(Provided material Opens)

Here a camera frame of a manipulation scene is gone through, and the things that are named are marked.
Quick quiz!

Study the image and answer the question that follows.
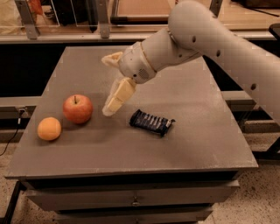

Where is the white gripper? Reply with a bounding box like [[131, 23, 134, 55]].
[[101, 42, 157, 116]]

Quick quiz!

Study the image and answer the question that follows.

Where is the red apple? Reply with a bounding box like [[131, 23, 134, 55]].
[[62, 94, 94, 124]]

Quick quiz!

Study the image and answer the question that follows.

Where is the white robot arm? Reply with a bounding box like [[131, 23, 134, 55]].
[[101, 0, 280, 123]]

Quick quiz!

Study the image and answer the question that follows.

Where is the blue snack bar wrapper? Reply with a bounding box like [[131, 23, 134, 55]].
[[129, 109, 175, 137]]

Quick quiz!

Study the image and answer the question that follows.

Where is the wooden framed board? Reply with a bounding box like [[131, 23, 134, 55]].
[[110, 0, 175, 25]]

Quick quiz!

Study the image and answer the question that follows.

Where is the orange fruit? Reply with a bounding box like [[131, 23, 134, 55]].
[[37, 117, 61, 141]]

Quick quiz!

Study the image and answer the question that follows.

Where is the grey drawer cabinet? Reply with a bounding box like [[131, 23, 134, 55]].
[[6, 46, 256, 218]]

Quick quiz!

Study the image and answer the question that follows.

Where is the metal railing post middle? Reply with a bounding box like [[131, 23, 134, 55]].
[[96, 0, 110, 39]]

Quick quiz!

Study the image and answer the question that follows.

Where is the metal railing post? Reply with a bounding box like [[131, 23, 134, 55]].
[[96, 0, 110, 39], [209, 0, 223, 17], [15, 0, 39, 39]]

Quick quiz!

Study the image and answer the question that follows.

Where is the metal railing post left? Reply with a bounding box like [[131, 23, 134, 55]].
[[15, 0, 39, 39]]

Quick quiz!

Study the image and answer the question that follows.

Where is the black cable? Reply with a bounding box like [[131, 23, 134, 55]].
[[0, 108, 26, 157]]

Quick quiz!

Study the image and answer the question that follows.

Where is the metal railing post right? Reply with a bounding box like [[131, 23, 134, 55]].
[[209, 0, 223, 17]]

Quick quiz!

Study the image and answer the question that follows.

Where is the upper drawer with handle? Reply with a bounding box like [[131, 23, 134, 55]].
[[26, 180, 239, 211]]

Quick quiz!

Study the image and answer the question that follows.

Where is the drawer with handle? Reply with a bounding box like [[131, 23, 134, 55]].
[[26, 180, 239, 211], [57, 206, 213, 224]]

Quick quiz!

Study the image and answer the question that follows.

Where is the lower drawer with handle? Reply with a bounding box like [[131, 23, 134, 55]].
[[57, 206, 213, 224]]

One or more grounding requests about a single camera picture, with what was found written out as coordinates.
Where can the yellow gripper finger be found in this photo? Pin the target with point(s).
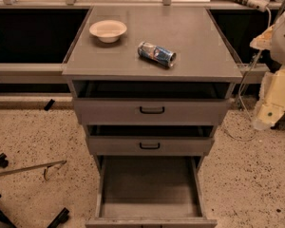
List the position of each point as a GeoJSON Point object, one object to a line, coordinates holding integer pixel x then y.
{"type": "Point", "coordinates": [271, 105]}

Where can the blue silver redbull can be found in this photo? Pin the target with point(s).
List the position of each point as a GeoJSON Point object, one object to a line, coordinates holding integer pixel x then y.
{"type": "Point", "coordinates": [157, 54]}

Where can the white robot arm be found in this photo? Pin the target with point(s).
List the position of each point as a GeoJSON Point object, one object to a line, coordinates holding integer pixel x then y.
{"type": "Point", "coordinates": [273, 39]}

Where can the grey drawer cabinet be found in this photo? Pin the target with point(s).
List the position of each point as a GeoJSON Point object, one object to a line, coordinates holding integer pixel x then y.
{"type": "Point", "coordinates": [190, 32]}

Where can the bottom grey drawer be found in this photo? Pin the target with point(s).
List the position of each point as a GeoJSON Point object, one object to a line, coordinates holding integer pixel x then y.
{"type": "Point", "coordinates": [149, 192]}

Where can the grey drawer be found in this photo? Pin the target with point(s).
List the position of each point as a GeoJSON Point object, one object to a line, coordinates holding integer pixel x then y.
{"type": "Point", "coordinates": [157, 140]}
{"type": "Point", "coordinates": [149, 192]}
{"type": "Point", "coordinates": [161, 103]}

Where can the middle grey drawer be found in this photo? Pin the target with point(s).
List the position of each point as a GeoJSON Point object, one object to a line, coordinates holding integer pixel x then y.
{"type": "Point", "coordinates": [157, 140]}

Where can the top grey drawer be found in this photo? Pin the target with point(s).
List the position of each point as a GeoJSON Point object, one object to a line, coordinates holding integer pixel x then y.
{"type": "Point", "coordinates": [161, 103]}

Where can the metal rod on floor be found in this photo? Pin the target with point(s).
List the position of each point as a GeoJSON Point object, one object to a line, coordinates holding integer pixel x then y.
{"type": "Point", "coordinates": [29, 168]}

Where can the grey aluminium rail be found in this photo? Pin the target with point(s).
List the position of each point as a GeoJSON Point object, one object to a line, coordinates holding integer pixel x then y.
{"type": "Point", "coordinates": [31, 74]}

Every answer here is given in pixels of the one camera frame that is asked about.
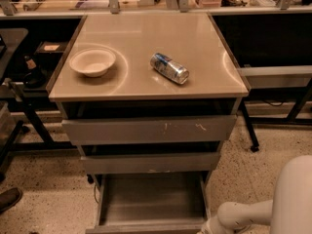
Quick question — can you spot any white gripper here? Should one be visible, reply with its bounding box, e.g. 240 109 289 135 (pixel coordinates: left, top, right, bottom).
196 216 226 234

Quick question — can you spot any grey bottom drawer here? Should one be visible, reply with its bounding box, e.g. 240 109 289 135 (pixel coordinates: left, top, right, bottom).
85 172 211 234

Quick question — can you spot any grey drawer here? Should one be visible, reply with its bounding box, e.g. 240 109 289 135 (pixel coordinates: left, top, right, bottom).
85 172 211 234
60 98 238 146
81 142 220 175

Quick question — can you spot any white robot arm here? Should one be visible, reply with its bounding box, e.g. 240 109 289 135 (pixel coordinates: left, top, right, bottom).
197 155 312 234

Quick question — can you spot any grey middle drawer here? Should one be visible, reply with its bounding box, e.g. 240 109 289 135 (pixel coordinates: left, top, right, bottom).
81 142 220 175

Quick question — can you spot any grey top drawer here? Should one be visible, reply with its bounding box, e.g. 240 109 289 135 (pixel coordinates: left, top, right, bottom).
60 98 238 146

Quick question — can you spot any grey drawer cabinet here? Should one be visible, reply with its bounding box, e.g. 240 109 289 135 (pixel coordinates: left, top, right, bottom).
45 12 252 183

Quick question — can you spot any crushed silver blue can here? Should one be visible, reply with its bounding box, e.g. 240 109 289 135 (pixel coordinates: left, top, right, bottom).
150 53 189 85

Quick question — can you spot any white paper bowl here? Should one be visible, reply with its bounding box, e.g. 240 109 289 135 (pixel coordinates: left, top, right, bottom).
69 48 116 78

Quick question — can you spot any dark shoe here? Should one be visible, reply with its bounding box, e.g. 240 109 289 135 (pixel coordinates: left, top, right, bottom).
0 187 22 212

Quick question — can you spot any dark bottle with label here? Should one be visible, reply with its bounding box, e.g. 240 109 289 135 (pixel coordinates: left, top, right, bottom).
23 56 46 89

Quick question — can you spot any black left desk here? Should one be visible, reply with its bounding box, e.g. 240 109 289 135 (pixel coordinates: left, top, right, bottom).
0 28 75 168

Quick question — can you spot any black table frame leg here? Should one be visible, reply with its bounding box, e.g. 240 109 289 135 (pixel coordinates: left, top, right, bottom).
240 102 259 152

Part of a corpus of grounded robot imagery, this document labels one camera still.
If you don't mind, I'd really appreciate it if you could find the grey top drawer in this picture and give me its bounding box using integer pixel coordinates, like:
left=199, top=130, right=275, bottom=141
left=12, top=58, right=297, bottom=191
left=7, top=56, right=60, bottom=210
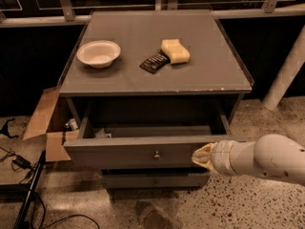
left=64, top=112, right=241, bottom=170

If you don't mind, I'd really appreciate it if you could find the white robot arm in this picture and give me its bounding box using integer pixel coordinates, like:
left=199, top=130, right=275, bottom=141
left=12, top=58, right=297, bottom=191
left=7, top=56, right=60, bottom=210
left=192, top=27, right=305, bottom=185

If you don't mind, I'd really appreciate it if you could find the crumpled item in drawer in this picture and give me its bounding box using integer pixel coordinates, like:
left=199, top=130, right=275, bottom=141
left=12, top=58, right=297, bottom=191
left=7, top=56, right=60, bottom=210
left=94, top=129, right=112, bottom=138

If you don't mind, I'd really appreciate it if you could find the grey wooden cabinet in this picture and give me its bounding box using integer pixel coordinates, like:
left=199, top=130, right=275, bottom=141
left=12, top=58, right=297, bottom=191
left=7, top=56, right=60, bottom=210
left=60, top=10, right=253, bottom=189

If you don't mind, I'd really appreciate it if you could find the black snack packet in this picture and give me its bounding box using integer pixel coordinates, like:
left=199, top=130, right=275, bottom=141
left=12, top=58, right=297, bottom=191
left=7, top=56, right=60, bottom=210
left=140, top=51, right=170, bottom=73

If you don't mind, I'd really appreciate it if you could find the yellow sponge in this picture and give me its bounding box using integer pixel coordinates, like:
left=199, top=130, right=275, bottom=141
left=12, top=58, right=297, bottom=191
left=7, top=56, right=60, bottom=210
left=161, top=39, right=191, bottom=64

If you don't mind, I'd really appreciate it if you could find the white bottle in box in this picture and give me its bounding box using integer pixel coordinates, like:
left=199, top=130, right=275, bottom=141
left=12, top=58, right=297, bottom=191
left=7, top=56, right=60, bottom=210
left=65, top=118, right=78, bottom=131

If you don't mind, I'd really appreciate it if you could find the white paper bowl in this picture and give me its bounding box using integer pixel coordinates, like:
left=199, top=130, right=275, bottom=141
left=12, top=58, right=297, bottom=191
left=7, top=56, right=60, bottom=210
left=76, top=40, right=121, bottom=69

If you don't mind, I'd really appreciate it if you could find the open cardboard box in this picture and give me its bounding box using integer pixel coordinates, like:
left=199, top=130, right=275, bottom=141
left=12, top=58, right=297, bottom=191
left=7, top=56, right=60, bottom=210
left=23, top=87, right=79, bottom=162

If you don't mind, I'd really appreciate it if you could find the metal window railing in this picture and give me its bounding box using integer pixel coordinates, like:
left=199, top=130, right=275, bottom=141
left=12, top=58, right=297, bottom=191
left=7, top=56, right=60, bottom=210
left=0, top=0, right=305, bottom=27

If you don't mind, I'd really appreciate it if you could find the black flat bar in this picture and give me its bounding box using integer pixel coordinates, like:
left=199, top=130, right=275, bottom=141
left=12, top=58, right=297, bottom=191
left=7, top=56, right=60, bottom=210
left=13, top=151, right=46, bottom=229

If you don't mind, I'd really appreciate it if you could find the black power adapter with cable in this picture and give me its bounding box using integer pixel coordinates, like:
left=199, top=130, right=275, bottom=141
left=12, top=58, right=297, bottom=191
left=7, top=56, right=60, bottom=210
left=0, top=147, right=34, bottom=180

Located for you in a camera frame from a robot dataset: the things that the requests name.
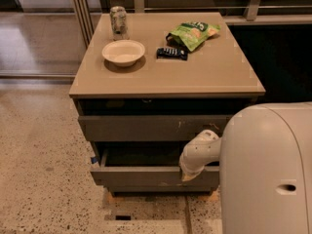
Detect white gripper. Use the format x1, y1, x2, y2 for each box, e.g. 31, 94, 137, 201
179, 153, 205, 182

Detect grey drawer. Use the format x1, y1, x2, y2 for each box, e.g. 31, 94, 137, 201
91, 149, 219, 189
108, 185, 217, 193
78, 115, 231, 141

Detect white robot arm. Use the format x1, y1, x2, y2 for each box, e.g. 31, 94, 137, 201
179, 101, 312, 234

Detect grey drawer cabinet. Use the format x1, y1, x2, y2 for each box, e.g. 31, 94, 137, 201
68, 12, 266, 196

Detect black floor tape mark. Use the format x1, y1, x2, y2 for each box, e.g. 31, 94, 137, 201
115, 215, 131, 220

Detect blue tape piece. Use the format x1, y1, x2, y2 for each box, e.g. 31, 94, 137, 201
91, 157, 98, 164

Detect black snack bar wrapper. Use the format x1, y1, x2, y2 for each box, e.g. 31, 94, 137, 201
156, 48, 188, 60

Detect white paper bowl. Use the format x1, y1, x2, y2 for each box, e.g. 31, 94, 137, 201
101, 40, 145, 67

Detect green chip bag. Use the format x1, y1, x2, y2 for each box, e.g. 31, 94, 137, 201
166, 21, 220, 52

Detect silver drink can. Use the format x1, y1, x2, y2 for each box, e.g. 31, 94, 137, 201
110, 6, 127, 34

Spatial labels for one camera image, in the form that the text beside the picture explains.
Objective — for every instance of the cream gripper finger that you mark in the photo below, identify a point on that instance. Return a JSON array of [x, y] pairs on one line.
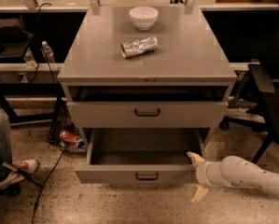
[[199, 194], [195, 158]]

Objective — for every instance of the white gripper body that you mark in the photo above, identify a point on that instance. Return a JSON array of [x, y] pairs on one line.
[[202, 174]]

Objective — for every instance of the grey drawer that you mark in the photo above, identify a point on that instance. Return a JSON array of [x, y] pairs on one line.
[[146, 114], [140, 156]]

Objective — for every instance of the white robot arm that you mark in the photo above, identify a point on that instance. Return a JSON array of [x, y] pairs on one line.
[[231, 172]]

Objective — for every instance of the grey drawer cabinet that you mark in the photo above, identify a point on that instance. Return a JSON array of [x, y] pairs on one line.
[[187, 66]]

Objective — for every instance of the grey top drawer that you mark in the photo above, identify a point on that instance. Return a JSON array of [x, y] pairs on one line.
[[146, 114]]

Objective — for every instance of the black office chair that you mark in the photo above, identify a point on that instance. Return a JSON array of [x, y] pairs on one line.
[[265, 77]]

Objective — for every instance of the crushed silver can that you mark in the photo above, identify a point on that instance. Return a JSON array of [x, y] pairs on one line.
[[138, 47]]

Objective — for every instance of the orange snack bag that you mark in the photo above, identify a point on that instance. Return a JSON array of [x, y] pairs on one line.
[[71, 138]]

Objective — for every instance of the white bowl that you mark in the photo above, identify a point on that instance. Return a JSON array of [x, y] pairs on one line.
[[143, 18]]

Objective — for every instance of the white red sneaker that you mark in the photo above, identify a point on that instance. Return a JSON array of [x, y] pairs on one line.
[[29, 166]]

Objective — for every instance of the black stick tool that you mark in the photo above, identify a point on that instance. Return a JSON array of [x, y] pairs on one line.
[[22, 173]]

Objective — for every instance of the clear water bottle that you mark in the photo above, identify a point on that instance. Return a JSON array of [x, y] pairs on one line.
[[48, 52]]

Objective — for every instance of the black table stand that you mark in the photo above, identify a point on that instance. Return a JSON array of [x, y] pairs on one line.
[[28, 90]]

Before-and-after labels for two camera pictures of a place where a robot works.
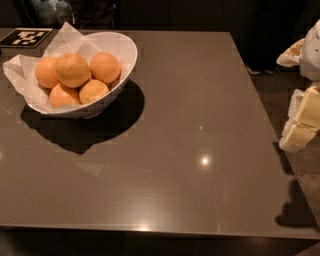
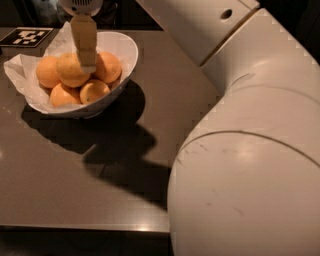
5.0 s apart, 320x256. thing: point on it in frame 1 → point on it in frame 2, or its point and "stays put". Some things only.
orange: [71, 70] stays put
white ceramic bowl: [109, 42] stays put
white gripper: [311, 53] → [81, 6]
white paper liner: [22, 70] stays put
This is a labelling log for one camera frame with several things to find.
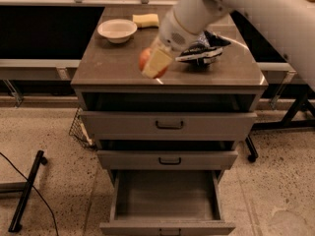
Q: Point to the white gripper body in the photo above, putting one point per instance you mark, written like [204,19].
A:
[171,33]

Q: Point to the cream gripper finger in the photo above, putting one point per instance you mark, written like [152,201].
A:
[157,63]

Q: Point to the red apple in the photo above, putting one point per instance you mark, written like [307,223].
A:
[143,60]

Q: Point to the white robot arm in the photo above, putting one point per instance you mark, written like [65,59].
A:
[288,25]

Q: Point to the grey drawer cabinet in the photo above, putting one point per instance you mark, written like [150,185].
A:
[109,80]

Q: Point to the top drawer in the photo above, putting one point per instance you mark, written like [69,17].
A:
[168,126]

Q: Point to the drawer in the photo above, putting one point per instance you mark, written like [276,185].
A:
[168,126]
[166,203]
[166,160]

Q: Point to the middle drawer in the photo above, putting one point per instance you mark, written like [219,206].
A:
[166,160]

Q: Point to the bottom drawer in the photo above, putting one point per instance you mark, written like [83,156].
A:
[166,203]

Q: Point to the yellow sponge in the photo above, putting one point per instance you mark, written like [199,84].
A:
[146,20]

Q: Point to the white bowl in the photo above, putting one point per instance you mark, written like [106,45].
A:
[117,31]

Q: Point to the black metal bar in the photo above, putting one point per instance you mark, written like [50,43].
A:
[15,225]

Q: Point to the wire mesh basket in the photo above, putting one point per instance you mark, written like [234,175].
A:
[78,131]

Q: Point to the black table leg frame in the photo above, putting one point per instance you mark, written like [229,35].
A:
[301,103]

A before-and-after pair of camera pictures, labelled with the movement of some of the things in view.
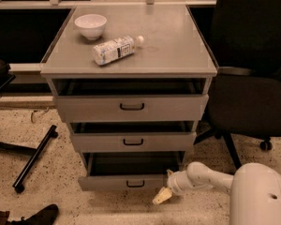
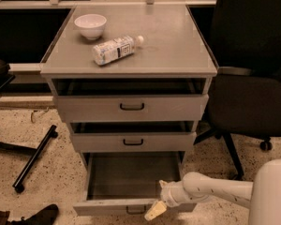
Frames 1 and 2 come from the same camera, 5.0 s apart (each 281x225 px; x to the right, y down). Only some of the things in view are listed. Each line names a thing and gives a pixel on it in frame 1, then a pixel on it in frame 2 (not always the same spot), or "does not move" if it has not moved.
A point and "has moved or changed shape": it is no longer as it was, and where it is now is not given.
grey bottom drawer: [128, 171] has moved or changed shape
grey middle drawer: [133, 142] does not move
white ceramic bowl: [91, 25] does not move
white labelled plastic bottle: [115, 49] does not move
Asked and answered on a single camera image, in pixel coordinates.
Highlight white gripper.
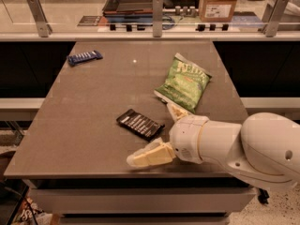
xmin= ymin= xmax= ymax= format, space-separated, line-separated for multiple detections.
xmin=127 ymin=103 xmax=209 ymax=168

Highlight black chocolate rxbar wrapper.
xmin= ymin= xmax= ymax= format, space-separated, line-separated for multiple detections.
xmin=116 ymin=109 xmax=165 ymax=142

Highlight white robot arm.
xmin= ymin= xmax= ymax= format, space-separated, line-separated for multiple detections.
xmin=127 ymin=103 xmax=300 ymax=190

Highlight blue blueberry rxbar wrapper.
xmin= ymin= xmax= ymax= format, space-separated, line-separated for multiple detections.
xmin=67 ymin=51 xmax=103 ymax=67

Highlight green kettle chips bag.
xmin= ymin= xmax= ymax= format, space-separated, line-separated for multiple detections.
xmin=154 ymin=53 xmax=212 ymax=113

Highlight grey table drawer front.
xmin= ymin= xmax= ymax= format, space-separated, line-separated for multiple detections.
xmin=30 ymin=187 xmax=256 ymax=214

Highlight brown cardboard box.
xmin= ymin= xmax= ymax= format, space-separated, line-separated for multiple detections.
xmin=199 ymin=0 xmax=237 ymax=23

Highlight dark open tray box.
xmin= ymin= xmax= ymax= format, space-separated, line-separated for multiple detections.
xmin=102 ymin=0 xmax=153 ymax=15

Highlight colourful snack bag on floor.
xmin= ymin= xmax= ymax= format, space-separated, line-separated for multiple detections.
xmin=11 ymin=198 xmax=53 ymax=225

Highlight middle metal glass bracket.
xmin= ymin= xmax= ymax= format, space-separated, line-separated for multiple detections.
xmin=153 ymin=0 xmax=163 ymax=38

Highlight metal glass bracket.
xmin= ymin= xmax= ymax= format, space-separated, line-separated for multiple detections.
xmin=26 ymin=0 xmax=52 ymax=38
xmin=262 ymin=0 xmax=289 ymax=38
xmin=153 ymin=0 xmax=163 ymax=38

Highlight left metal glass bracket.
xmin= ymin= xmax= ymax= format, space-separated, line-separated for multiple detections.
xmin=26 ymin=0 xmax=52 ymax=38

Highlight right metal glass bracket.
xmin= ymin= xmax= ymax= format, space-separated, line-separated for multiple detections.
xmin=262 ymin=0 xmax=289 ymax=38

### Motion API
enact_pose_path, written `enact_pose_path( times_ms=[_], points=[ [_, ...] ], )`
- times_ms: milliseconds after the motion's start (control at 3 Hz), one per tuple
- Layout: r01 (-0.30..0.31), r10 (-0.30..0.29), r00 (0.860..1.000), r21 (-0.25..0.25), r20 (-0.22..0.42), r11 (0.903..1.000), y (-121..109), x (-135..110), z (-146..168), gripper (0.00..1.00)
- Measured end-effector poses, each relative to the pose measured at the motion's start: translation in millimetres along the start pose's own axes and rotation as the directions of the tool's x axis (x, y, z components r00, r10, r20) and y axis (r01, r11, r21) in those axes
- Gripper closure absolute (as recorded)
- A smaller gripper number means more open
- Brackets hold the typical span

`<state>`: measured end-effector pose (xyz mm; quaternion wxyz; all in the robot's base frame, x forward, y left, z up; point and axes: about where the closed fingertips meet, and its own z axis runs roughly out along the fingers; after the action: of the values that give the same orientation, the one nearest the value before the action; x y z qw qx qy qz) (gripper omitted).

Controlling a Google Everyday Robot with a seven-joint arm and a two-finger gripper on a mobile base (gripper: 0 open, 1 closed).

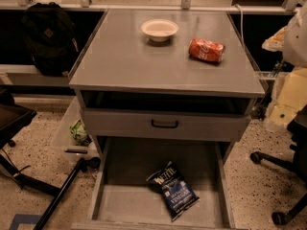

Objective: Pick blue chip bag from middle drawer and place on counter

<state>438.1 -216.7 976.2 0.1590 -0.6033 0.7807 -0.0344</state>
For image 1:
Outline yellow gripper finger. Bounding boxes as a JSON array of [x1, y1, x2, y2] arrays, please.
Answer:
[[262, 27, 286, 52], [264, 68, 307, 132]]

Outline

(Provided material Closes)

» Required action: Restate word for word the lines that begin at the one containing "Controlling a Google" and end with the final line of the records. Pictures stay out.

» Written solution:
Controlling a Google Everyday Robot with a seven-joint arm and a two-finger gripper on a mobile base (gripper: 0 open, 1 closed).


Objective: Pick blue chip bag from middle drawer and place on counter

<state>438.1 -216.7 976.2 0.1590 -0.6033 0.7807 -0.0344</state>
For image 1:
Outline yellow gripper finger. Bounding boxes as a JSON array of [x1, y1, x2, y2] arrays, please.
Answer:
[[262, 27, 286, 52], [264, 68, 307, 132]]

Outline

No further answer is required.